When Power Masquerades as Love
Last week, my son was visiting a family in Medellín, Colombia. During dinner, someone began describing how, when they were a child, many of the poorest families once saw Pablo Escobar as a kind of hero.
At the time, they said, people in their neighborhood felt ignored and mistreated by the government. Escobar, for a while, seemed to be fighting for them—building homes, feeding families, giving away money. As a boy, he remembered looking up to Escobar as an unstoppable man—powerful, wealthy, adored—someone who was finally standing up for “the people.”
Now, at twenty-six, he said there’s no question in his mind that what Escobar did was horrific. But he could still remember how easy it was, as a child, to mistake power for goodness, or defiance for love.
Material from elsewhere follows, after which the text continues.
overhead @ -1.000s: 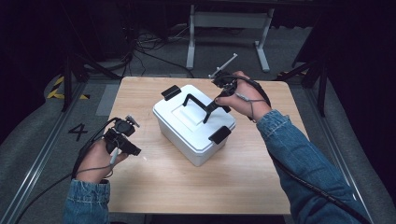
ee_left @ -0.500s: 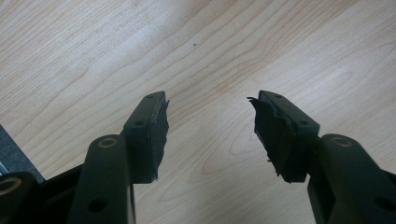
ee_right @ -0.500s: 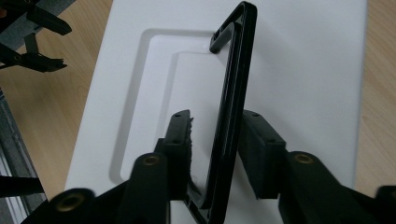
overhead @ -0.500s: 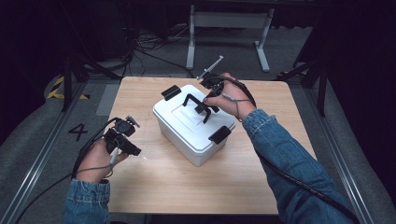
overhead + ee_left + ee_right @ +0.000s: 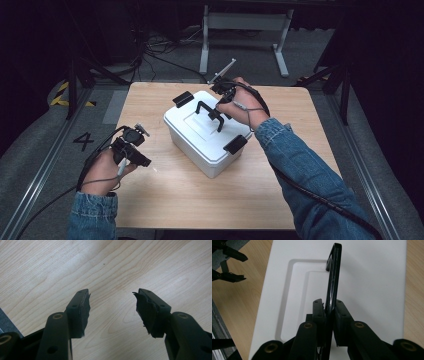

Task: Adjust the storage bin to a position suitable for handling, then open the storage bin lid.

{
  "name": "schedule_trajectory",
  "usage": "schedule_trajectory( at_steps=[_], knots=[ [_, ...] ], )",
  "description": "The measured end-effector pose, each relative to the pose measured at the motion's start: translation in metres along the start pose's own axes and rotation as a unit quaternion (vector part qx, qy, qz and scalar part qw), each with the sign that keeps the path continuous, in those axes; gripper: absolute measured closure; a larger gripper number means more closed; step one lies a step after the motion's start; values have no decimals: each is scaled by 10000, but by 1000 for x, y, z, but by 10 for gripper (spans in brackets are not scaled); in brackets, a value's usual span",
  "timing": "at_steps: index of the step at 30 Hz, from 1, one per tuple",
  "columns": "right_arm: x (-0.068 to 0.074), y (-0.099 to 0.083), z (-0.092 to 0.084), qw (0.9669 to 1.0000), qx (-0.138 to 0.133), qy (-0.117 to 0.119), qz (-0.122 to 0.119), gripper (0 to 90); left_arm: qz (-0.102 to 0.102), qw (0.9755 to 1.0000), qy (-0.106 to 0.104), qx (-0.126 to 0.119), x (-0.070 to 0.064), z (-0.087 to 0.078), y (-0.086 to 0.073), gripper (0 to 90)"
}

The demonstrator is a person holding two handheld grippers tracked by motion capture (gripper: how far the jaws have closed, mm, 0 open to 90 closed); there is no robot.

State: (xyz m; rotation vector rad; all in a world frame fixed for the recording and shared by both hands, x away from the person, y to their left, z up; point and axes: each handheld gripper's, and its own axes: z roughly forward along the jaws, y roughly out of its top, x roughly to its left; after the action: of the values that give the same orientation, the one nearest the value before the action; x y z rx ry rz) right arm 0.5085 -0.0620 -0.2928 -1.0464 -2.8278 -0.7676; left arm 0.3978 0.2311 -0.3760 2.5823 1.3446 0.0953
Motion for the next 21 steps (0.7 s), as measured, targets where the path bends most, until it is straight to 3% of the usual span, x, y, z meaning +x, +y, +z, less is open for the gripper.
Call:
schedule_trajectory(
  at_steps=[13, 21],
  knots=[
    [6, 1, -1, 9997, -84, -184, 155, 850, 78, 10000, -14, -25, 2, 2, 7, 442],
    [6, 5, -23, 9989, -372, -210, 208, 853, 153, 9999, -24, 6, 1, 4, 11, 441]
  ],
)
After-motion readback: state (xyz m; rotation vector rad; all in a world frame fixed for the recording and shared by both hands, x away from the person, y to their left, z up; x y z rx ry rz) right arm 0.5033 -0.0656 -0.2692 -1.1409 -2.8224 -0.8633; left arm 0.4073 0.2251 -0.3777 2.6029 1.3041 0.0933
When Loyalty Clouds Our Vision
Later that day, I came across a friend’s post on Facebook describing the dehumanizing actions of a well-known leader—behaviors that weren’t hidden or rumored but publicly displayed. What caught my attention wasn’t the leader’s behavior, but the responses that followed.
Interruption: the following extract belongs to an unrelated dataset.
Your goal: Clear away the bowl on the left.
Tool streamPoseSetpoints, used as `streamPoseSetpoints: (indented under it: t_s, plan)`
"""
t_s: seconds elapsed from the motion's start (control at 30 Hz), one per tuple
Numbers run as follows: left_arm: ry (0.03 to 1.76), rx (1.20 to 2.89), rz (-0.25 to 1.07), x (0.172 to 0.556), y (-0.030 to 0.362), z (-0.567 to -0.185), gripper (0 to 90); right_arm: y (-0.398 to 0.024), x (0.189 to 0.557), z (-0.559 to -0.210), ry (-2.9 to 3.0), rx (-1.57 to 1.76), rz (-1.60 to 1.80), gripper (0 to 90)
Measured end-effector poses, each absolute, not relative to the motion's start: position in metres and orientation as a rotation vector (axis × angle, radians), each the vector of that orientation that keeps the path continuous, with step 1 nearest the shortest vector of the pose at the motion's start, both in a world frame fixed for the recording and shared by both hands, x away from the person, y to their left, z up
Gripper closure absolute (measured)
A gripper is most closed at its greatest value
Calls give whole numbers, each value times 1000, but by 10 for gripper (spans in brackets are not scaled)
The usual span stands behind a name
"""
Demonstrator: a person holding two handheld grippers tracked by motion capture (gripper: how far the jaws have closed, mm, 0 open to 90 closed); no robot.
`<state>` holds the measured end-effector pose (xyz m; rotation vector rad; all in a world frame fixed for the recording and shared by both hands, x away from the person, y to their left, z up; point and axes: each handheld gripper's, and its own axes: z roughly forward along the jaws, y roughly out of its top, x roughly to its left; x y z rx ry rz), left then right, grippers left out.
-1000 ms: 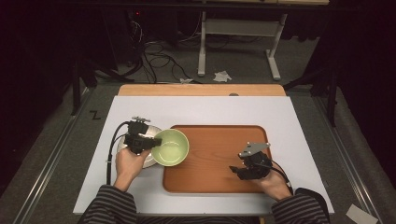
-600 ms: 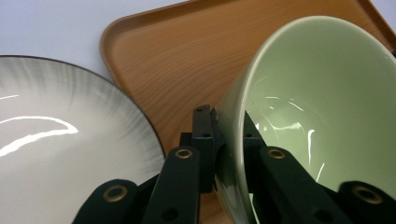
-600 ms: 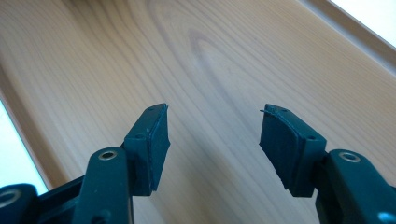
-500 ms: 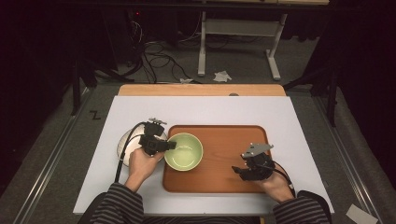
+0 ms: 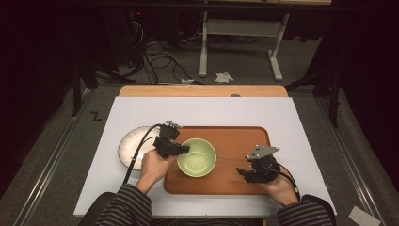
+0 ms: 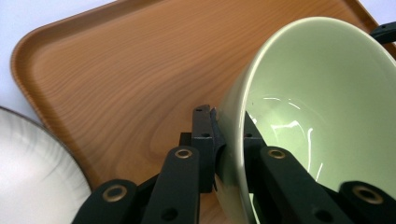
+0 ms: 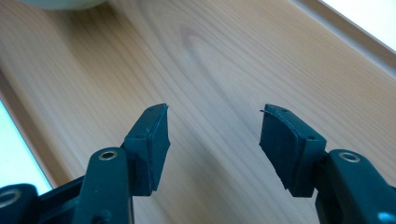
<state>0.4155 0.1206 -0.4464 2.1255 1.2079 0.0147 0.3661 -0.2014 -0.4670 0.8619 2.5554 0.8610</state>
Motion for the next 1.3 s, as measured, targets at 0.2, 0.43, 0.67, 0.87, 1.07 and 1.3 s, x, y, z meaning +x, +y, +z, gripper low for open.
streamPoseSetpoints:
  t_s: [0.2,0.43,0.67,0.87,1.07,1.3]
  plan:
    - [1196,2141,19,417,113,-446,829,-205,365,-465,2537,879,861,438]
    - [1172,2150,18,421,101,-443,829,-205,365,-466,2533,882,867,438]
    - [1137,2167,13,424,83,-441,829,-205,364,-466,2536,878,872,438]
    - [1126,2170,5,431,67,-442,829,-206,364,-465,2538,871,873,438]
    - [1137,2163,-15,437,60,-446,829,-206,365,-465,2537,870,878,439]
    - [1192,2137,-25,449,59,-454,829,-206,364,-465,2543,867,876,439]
Dozens of people brushed it off and insisted, “But he truly cares about the people.”
As I read the comments, I was reminded of Maya Angelou’s wisdom: “When someone shows you who they are, believe them.”
And yet, so often, we don’t.
When Belief Overrides Reality
A few days later, I was talking with a friend who’d been hurt for years by a parent—belittled, shamed, emotionally bruised. Then they said, almost automatically, “But you know, my dad really is a godly man.”
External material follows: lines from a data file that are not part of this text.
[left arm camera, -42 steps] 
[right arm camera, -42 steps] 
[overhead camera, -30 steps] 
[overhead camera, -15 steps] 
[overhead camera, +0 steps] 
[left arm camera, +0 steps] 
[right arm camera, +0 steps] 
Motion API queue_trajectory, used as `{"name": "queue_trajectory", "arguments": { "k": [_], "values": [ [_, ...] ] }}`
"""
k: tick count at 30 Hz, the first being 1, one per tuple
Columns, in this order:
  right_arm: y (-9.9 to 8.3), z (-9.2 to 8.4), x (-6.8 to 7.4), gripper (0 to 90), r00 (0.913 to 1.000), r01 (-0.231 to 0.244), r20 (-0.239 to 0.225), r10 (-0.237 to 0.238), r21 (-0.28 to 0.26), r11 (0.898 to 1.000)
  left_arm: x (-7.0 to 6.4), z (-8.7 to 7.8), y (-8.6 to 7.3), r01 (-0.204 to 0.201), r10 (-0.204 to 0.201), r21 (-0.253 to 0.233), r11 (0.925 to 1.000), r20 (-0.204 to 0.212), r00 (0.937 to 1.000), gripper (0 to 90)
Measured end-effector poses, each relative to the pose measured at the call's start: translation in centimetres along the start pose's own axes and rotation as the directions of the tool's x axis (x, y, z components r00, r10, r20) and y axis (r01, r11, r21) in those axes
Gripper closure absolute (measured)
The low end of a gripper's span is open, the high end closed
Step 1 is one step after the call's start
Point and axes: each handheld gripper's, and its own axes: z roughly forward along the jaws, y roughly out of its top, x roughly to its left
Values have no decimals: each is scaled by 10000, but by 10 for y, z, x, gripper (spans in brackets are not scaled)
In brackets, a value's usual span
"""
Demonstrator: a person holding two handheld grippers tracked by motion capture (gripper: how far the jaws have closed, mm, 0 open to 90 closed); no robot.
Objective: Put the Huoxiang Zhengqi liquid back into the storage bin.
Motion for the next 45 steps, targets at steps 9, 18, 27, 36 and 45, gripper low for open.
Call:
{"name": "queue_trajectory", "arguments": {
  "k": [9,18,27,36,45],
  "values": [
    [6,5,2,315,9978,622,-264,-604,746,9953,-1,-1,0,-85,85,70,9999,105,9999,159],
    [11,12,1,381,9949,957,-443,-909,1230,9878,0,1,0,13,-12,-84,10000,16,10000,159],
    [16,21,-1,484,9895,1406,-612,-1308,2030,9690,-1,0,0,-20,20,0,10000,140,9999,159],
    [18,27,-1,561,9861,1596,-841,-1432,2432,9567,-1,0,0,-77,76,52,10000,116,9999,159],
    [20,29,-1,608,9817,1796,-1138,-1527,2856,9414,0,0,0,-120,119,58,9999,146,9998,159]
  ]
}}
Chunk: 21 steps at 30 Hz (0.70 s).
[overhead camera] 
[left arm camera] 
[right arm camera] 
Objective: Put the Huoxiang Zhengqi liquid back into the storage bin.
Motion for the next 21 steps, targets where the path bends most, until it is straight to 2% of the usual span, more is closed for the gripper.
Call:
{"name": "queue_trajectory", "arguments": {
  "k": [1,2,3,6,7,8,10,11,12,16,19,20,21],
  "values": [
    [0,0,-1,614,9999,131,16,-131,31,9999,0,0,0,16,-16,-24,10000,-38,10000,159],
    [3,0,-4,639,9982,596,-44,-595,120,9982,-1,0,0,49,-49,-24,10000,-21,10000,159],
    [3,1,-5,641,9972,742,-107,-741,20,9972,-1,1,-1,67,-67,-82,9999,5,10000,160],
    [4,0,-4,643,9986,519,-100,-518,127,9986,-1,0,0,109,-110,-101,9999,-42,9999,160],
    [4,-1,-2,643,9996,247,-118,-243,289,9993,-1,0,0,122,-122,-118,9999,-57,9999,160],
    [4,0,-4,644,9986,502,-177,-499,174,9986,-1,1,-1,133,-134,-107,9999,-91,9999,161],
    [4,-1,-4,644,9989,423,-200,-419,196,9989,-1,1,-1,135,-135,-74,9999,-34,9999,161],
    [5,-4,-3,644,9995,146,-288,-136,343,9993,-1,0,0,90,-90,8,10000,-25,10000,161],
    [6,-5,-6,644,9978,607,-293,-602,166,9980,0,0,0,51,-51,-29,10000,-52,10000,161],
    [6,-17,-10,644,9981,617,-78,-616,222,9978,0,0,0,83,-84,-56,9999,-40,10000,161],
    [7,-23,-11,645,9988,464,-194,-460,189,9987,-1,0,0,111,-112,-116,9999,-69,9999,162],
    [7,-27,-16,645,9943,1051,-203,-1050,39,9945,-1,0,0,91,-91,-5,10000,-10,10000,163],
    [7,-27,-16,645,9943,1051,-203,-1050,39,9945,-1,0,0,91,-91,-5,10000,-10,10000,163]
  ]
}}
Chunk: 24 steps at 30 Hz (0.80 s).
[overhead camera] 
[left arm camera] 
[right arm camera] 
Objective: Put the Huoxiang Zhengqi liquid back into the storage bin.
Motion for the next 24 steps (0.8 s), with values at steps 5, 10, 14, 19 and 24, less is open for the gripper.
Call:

Normally, I might have nodded and moved on. But this time I asked, “What does that mean to you?”
They told me he was a devout Christian and could quote scriptures inside out.
So I asked gently, “If God, as the Christian scriptures describe, is love—then wouldn’t a ‘godly man’ be someone whose life radiates that love? Someone marked by kindness, humility, and respect for others’ boundaries?”
Silence. Then a long exhale—the sound of truth landing.
The Science of Our Blind Spots
Psychologists have long studied why we so often misread people—not because we’re naive, but because our minds are wired for trust, belonging, and meaning. Those same instincts that make connection possible can also make deception hard to see.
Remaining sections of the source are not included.